— WHAT YOU WILL DO —
Search term "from": please copy every line of the records below that contains it.

------------------------------------------------------------------------

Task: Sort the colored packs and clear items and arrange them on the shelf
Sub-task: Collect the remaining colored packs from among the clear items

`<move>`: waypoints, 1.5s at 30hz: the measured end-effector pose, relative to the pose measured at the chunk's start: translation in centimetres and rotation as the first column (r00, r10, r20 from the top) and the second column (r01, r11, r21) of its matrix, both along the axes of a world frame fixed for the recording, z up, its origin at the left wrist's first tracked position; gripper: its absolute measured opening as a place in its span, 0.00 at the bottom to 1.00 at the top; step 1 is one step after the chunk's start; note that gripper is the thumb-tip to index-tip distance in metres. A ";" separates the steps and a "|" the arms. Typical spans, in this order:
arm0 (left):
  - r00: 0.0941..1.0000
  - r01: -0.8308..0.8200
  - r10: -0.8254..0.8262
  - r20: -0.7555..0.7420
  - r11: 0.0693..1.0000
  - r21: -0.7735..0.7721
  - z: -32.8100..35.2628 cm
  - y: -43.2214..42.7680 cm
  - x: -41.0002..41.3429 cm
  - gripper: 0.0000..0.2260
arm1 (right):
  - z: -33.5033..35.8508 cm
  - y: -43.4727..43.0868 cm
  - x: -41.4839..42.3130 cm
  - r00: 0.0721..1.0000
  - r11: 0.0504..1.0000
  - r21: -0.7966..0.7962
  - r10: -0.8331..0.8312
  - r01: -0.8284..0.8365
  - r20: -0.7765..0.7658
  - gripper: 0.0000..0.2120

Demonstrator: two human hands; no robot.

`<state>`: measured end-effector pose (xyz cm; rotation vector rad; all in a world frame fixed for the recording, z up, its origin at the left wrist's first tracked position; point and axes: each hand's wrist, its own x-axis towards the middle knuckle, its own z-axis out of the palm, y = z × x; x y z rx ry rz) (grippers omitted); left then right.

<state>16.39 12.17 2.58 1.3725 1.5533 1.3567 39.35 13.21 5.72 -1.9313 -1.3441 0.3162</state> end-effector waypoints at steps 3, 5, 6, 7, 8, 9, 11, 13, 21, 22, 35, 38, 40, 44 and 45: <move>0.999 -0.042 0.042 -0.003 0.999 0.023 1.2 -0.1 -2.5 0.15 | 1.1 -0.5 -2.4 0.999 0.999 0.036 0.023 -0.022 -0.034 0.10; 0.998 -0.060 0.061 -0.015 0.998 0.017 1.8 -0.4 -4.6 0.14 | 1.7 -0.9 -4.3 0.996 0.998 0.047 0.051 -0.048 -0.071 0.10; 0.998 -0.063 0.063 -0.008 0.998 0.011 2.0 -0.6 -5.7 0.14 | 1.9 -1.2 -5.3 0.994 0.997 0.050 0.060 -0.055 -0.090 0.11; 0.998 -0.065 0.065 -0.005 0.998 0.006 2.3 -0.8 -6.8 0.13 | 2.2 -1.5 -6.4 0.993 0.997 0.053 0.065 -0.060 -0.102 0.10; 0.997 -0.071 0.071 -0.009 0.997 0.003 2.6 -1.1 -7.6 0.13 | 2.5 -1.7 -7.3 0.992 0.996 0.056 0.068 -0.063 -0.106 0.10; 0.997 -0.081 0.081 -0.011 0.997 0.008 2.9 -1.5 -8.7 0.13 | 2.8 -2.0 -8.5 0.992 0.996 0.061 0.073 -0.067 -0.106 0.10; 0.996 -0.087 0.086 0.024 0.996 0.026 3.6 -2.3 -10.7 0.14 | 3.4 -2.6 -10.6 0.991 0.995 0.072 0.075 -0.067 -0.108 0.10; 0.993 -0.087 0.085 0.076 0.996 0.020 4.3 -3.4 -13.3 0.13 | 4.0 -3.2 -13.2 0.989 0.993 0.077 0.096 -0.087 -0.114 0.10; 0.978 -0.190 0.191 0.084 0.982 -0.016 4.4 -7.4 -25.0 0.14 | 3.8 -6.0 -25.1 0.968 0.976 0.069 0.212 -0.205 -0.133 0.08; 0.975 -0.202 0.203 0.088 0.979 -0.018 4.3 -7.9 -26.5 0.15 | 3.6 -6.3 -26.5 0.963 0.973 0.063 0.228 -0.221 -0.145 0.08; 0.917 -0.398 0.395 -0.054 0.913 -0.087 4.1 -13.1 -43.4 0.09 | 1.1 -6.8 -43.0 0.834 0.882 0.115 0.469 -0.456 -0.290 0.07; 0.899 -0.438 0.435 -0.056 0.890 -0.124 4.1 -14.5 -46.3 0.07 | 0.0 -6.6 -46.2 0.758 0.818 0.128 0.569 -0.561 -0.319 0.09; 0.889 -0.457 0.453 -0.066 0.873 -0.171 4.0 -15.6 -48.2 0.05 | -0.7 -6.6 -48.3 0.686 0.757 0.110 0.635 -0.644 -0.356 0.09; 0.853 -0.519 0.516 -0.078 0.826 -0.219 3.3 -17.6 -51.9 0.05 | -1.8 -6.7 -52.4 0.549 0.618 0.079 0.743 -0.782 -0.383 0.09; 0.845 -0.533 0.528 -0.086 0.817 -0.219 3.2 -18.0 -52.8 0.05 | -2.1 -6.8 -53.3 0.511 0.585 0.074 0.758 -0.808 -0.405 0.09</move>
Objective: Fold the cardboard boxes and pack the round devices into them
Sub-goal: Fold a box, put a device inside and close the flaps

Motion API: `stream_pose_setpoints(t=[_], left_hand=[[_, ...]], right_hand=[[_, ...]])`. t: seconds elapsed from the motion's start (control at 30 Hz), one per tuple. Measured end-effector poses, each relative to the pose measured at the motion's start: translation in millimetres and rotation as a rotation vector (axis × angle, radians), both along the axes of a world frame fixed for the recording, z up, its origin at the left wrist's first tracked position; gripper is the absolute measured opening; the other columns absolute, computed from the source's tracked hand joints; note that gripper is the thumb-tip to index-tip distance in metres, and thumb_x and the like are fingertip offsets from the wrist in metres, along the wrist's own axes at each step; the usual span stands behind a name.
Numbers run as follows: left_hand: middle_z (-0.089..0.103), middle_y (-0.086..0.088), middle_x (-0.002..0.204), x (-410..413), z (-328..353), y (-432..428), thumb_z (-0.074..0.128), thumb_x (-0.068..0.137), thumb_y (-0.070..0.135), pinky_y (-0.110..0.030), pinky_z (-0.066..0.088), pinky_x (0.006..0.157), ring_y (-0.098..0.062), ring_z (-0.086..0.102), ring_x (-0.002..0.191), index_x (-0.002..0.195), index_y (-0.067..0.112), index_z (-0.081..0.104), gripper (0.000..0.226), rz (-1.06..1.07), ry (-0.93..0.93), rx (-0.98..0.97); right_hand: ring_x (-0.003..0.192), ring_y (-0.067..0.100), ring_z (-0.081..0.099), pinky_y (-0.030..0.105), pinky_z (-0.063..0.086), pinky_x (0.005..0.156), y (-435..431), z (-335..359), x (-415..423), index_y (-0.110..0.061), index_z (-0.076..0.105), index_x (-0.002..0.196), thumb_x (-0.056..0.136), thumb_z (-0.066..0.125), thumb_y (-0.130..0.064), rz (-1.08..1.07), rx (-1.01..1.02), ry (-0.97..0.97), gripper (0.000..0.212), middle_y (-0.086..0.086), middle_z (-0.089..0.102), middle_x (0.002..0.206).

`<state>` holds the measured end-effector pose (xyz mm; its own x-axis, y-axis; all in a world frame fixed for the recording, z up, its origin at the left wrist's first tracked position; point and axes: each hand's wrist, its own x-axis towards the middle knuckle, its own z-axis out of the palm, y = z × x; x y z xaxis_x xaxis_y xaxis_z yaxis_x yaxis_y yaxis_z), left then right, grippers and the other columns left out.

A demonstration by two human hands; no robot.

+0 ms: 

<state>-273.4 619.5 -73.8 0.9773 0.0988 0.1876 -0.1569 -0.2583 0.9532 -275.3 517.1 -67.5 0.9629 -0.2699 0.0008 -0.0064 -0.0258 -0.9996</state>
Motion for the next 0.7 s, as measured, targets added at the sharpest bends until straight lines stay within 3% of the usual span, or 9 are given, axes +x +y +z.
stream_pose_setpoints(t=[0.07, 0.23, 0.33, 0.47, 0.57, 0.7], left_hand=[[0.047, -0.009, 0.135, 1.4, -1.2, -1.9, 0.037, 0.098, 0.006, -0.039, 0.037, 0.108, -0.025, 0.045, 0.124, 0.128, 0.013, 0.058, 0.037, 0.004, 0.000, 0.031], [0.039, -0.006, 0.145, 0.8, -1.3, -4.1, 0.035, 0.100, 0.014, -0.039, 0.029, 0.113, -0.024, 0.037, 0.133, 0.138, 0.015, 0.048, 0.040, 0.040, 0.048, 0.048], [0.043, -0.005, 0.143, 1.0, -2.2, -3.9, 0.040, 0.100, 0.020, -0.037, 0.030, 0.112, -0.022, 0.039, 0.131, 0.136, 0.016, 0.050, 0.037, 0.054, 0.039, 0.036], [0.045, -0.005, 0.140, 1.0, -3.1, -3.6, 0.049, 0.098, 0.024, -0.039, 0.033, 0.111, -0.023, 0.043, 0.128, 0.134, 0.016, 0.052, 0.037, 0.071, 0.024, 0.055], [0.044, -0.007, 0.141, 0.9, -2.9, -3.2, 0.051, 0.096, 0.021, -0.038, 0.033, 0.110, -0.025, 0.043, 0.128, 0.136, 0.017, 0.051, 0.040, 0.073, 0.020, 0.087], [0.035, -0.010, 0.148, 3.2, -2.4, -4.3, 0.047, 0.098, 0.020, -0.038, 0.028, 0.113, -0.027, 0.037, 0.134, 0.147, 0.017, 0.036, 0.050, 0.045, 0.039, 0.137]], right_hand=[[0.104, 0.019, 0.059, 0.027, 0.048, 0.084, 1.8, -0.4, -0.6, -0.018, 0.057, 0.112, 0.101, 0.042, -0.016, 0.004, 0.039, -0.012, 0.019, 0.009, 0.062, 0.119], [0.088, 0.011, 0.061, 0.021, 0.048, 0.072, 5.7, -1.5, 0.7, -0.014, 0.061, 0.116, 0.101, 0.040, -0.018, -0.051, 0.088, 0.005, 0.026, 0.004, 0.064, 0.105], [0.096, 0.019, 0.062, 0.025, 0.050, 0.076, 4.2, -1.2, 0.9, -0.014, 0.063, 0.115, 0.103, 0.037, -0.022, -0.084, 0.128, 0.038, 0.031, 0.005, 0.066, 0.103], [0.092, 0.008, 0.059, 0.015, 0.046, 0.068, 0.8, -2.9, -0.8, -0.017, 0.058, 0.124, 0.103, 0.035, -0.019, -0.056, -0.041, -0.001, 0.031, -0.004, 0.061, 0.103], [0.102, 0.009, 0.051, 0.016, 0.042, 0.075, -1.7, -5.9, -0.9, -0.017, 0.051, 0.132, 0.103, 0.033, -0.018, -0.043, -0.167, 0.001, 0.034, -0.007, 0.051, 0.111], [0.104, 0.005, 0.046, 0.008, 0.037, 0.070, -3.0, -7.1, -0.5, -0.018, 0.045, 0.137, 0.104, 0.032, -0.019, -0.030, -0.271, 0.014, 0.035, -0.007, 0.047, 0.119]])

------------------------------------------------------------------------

— RESPONSE AREA —
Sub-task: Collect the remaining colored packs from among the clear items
`<move>`: waypoints, 1.5s at 30hz: the measured end-effector pose, relative to the pose measured at the chunk's start: translation in centimetres and rotation as the first column (r00, r10, r20 from the top) and the second column (r01, r11, r21) of its matrix, both along the axes of a world frame fixed for the recording, z up, its origin at the left wrist's first tracked position; gripper: its absolute measured opening as a place in its span, 0.00 at the bottom to 1.00 at the top; step 1 is one step after the chunk's start; note that gripper is the thumb-tip to index-tip distance in metres. A ";" separates the steps and a "|" the arms. Typical spans, in this order:
Motion API: `stream_pose_setpoints(t=[_], left_hand=[[_, ...]], right_hand=[[_, ...]])`. t: seconds elapsed from the motion's start (control at 30 Hz), one per tuple. Measured end-effector poses, each relative to the pose measured at the motion's start: translation in millimetres and rotation as a rotation vector (axis × angle, radians), both along the axes of a world frame fixed for the recording, z up, its origin at the left wrist's first tracked position; gripper is the absolute measured opening; the other columns absolute, computed from the source's tracked hand joints; note that gripper is the thumb-tip to index-tip distance in metres, and thumb_x and the like are fingertip offsets from the wrist in metres, along the wrist's own axes at each step; the usual span stands behind a name.

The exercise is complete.